Le premier fait se passe un jour de mai dans l'étroite rue des Soeurs de la Charité. Un ouvrier est juché sur une grande échelle occupé à réparer la corniche d'un immeuble. Survient un pochard dont on dit à Tournai que "l'dernier l'a mis d'dins" (le dernier l'a mis dedans, car on pense que c'est toujours le dernier verre qui provoque l'ivresse), les idées ne sont probablement plus très claires et l'homme, victime d'une lubie, commence à secouer l'échelle. Non content "d'arlocher" (secouer) le pauvre homme, il fait basculer l'échelle et son occupant, dans un mouvement de balancier, contre la façade de l'immeuble situé de l'autre côté de l'étroite rue. L'ouvrier ne demande pas son reste, dégringole et s'enfuit se réfugier dans une maison proche poursuivi par l'ivrogne. Voyant la porte se refermer devant lui, celui-ci reprend alors calmement sa route et, tout en zigzaguant, part vers le faubourg de Morel. 

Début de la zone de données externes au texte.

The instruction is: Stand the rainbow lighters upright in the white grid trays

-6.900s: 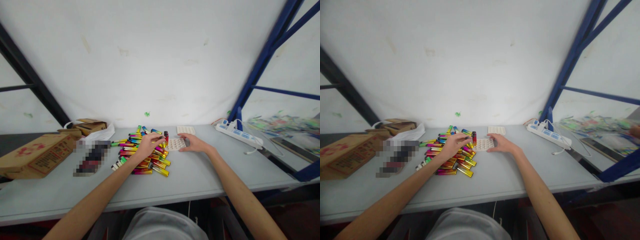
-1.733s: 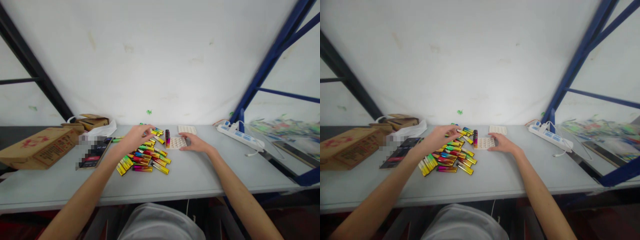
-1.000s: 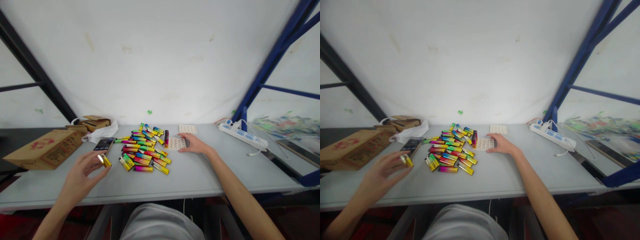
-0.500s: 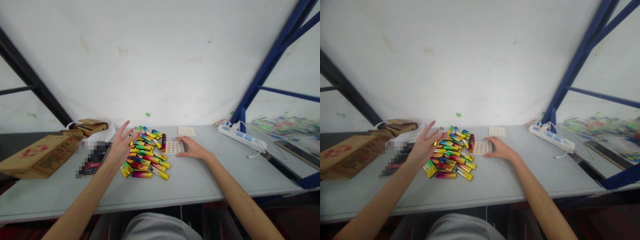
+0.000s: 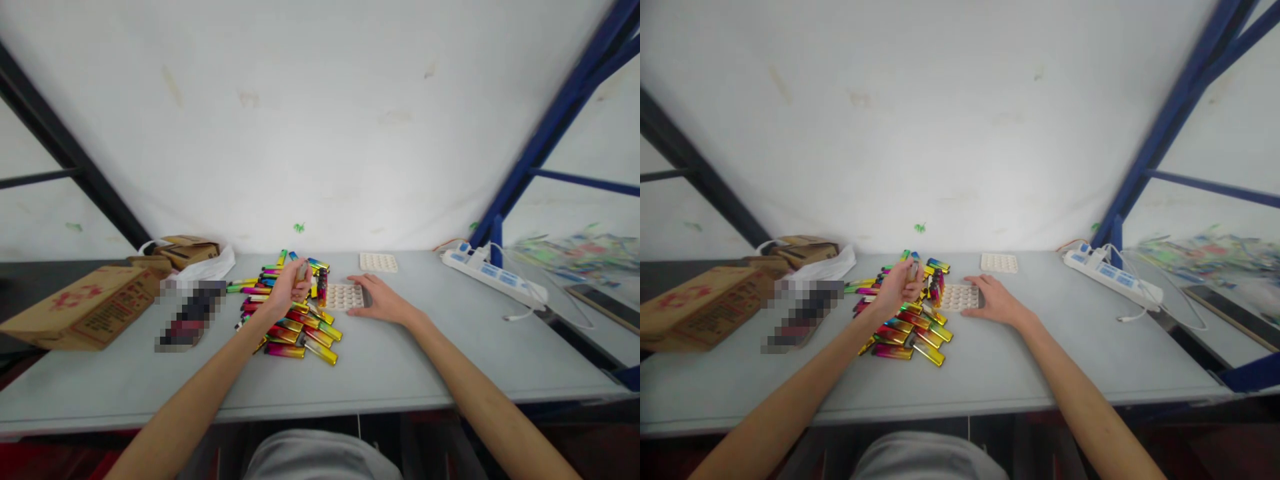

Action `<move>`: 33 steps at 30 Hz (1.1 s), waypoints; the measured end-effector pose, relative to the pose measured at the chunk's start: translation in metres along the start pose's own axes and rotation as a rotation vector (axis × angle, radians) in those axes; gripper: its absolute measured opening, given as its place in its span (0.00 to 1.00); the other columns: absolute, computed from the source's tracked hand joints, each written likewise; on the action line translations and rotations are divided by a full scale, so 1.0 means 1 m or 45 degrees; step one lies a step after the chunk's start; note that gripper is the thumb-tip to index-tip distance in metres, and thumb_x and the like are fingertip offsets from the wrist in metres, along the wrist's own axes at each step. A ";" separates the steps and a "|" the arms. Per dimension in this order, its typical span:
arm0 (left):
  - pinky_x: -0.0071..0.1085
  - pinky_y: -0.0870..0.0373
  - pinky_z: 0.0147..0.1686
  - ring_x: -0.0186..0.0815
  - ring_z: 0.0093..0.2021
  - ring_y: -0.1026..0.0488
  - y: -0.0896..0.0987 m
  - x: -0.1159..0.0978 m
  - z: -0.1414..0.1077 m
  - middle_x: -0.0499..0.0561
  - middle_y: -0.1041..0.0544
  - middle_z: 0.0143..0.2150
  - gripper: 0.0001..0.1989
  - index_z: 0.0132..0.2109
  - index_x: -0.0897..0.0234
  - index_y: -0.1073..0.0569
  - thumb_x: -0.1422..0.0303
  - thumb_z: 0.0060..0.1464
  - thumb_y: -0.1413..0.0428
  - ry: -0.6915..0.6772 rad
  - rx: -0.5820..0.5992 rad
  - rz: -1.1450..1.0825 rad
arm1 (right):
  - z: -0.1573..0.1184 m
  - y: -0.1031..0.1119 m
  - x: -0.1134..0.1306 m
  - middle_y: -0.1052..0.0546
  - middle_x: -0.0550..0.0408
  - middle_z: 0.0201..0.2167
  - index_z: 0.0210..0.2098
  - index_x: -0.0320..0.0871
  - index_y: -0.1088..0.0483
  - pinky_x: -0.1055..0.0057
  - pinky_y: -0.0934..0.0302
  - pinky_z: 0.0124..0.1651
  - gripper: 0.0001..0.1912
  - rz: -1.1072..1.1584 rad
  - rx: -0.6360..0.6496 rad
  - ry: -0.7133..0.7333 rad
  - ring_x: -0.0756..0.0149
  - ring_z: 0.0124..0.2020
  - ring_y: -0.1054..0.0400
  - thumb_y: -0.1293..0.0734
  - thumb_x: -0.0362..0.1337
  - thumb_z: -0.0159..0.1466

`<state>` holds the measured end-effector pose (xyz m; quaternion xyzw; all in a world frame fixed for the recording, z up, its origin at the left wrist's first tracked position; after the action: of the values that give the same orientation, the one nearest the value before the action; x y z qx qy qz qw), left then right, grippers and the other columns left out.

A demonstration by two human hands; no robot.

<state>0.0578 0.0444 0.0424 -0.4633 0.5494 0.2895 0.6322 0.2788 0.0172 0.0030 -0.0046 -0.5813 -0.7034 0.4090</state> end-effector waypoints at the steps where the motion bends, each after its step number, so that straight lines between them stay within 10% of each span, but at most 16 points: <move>1: 0.19 0.60 0.14 0.22 0.15 0.57 -0.001 0.000 -0.002 0.37 0.51 0.18 0.25 0.27 0.62 0.37 0.45 0.54 0.43 0.012 0.034 -0.041 | 0.001 0.000 -0.001 0.29 0.38 0.61 0.67 0.43 0.37 0.48 0.39 0.65 0.43 -0.005 0.001 -0.001 0.45 0.61 0.33 0.23 0.53 0.59; 14: 0.19 0.60 0.13 0.24 0.15 0.61 -0.007 -0.004 -0.008 0.38 0.56 0.17 0.16 0.23 0.60 0.41 0.58 0.53 0.51 -0.053 -0.037 0.045 | 0.004 -0.003 -0.007 0.28 0.38 0.60 0.66 0.43 0.35 0.46 0.37 0.63 0.43 -0.012 -0.020 0.050 0.44 0.60 0.32 0.23 0.54 0.58; 23: 0.19 0.58 0.14 0.23 0.13 0.57 -0.005 -0.011 -0.007 0.37 0.48 0.17 0.19 0.31 0.60 0.37 0.49 0.55 0.46 -0.188 -0.026 0.035 | 0.005 -0.002 -0.007 0.27 0.39 0.60 0.66 0.44 0.35 0.47 0.37 0.63 0.42 0.002 -0.007 0.100 0.46 0.59 0.32 0.24 0.56 0.59; 33: 0.27 0.28 0.28 0.30 0.26 0.27 -0.024 -0.048 0.008 0.45 0.26 0.29 0.17 0.41 0.63 0.27 0.53 0.58 0.40 -0.547 -0.136 0.355 | 0.007 0.000 -0.002 0.27 0.37 0.58 0.65 0.40 0.35 0.48 0.36 0.60 0.42 -0.043 0.000 0.069 0.45 0.58 0.31 0.23 0.54 0.58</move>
<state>0.0710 0.0487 0.0948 -0.3437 0.4449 0.4943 0.6630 0.2770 0.0235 0.0048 0.0243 -0.5702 -0.7100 0.4126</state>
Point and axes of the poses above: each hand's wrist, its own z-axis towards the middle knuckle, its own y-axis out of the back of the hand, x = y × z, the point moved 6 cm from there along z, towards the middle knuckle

Toujours en mai, le 6 dans la soirée, un cycliste roulant sans éclairage a voulu se soustraire à une patrouille de police sur la place Crombez. Il s'est mis à pédaler avec force vers le quai van Cutsem (à cette époque coulait encore la Petite Rivière). Trompé par l'obscurité, il se jeta contre un arbre et perdit connaissance. Il fut soigné et transporté au commissariat de la rue de l'Athénée avant de rejoindre son proche domicile muni du procès-verbal.

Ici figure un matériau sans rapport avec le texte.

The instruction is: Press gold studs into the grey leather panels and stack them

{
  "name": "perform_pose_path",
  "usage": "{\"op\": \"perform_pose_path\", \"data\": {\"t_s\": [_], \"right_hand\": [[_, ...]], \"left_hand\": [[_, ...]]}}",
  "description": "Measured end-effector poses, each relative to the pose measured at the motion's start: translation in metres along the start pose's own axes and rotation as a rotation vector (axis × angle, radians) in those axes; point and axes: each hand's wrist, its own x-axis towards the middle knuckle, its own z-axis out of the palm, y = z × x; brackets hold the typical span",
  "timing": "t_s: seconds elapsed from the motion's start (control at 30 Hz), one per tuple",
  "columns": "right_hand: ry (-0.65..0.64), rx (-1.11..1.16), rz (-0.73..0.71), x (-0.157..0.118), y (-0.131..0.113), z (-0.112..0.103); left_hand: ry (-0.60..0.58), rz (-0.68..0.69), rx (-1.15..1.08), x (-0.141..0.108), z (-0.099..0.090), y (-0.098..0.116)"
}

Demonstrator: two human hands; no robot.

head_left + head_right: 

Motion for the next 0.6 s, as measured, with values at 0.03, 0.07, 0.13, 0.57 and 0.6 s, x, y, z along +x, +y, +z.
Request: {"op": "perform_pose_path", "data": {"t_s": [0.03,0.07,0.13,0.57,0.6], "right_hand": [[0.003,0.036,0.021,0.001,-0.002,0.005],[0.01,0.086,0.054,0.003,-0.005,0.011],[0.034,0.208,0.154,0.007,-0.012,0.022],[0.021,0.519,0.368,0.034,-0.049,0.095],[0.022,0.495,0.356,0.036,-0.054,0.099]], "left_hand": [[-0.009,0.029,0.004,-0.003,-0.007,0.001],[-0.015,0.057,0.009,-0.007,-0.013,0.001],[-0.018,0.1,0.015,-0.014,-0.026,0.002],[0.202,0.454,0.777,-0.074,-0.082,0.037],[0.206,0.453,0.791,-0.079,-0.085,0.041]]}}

Pour avoir lu la rétrospective de l'année précédente, vous vous souvenez également de M. Brouillard de Paris, opticien spécialiste renommé. La publicité annonce aux mal-voyants et aux myopes qu'il est à nouveau "visible" (sic), en ce mois d'avril à l'Hôtel des Neuf Province. Il y présente une nouvauté, les lunettes périscopiques, rien ne permet cependant d'affirmer qu'on pouvait prendre son bain sans les enlever !

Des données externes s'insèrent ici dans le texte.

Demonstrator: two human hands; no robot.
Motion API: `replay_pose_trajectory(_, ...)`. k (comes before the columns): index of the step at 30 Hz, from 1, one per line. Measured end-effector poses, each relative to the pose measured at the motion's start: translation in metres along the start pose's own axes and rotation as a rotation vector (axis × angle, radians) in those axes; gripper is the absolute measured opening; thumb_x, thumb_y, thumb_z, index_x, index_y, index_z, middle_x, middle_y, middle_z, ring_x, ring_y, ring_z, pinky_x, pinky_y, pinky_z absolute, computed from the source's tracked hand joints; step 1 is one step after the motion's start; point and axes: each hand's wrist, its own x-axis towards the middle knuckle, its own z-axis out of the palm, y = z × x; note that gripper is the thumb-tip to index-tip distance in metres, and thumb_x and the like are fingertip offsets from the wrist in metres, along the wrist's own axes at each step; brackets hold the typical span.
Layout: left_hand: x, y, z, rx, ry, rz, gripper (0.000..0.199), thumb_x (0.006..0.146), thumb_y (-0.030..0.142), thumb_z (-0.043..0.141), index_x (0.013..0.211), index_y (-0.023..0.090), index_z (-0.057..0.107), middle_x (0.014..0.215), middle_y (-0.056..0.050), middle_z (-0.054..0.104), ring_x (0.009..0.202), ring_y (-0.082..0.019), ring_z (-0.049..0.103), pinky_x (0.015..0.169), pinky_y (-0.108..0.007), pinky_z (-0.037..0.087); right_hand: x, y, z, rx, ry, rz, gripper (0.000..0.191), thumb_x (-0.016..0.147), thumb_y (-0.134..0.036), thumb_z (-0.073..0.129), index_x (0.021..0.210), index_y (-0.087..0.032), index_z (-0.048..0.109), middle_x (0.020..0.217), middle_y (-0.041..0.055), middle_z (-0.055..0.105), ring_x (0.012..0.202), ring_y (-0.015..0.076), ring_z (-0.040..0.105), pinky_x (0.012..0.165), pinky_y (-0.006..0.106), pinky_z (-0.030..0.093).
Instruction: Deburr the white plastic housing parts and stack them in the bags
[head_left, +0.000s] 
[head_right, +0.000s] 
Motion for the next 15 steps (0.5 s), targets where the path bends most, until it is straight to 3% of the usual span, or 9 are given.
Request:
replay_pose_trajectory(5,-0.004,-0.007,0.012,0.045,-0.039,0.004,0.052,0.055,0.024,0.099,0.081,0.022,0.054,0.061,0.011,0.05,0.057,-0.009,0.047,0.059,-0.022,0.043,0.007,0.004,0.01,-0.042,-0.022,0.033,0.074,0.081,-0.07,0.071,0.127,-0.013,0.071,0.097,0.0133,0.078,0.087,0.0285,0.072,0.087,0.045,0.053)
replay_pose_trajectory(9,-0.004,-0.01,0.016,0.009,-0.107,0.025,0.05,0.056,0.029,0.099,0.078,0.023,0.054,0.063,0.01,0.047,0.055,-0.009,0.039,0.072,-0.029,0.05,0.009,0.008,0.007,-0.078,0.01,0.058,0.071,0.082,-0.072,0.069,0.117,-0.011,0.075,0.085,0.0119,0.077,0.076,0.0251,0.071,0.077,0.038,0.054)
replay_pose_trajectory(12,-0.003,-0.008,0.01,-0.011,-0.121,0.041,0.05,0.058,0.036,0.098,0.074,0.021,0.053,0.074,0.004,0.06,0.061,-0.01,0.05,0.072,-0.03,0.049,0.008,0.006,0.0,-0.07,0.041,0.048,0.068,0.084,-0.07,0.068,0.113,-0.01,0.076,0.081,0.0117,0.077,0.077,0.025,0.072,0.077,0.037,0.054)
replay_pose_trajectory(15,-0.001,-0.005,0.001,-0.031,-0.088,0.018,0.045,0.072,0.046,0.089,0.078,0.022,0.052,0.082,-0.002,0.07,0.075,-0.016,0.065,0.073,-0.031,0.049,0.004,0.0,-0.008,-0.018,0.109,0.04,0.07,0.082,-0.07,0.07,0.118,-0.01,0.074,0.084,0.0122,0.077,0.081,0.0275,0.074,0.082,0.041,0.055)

Plus fort que nos météorologistes actuels, un lecteur qui signe ses papiers du nom de "Vieux Major", donne des prévisions du temps non pour quelques jours ou pour un mois mais bien pour l'année entière. Pour les avoir lues, constatons qu'elles sont tellement vagues qu'à la fin de l'année on peut y trouver des points positifs !

En lisant une réclame parue sur une demi page, on se demande si les Tournaisiens devaient encore consulter un médecin car celle-ci proclamait : enfoncez-vous cela dans la tête, les poudres De Cock, seules, guérissent l'estomac, le foie, les reins, les intestins, les gastrites,  gastralgies, dyspépsies, dilatations, inflammations, lumbagos, grippes, elles rendent l'appétit, font digérer et donnent des forces. Suit alors un témoignage d'un dénommé Landerez, marchand de chevaux (sic), guéri en quinze jours d'un pyrosis (reflux gastro-oesophagien) soigné depuis plus de cinq ans !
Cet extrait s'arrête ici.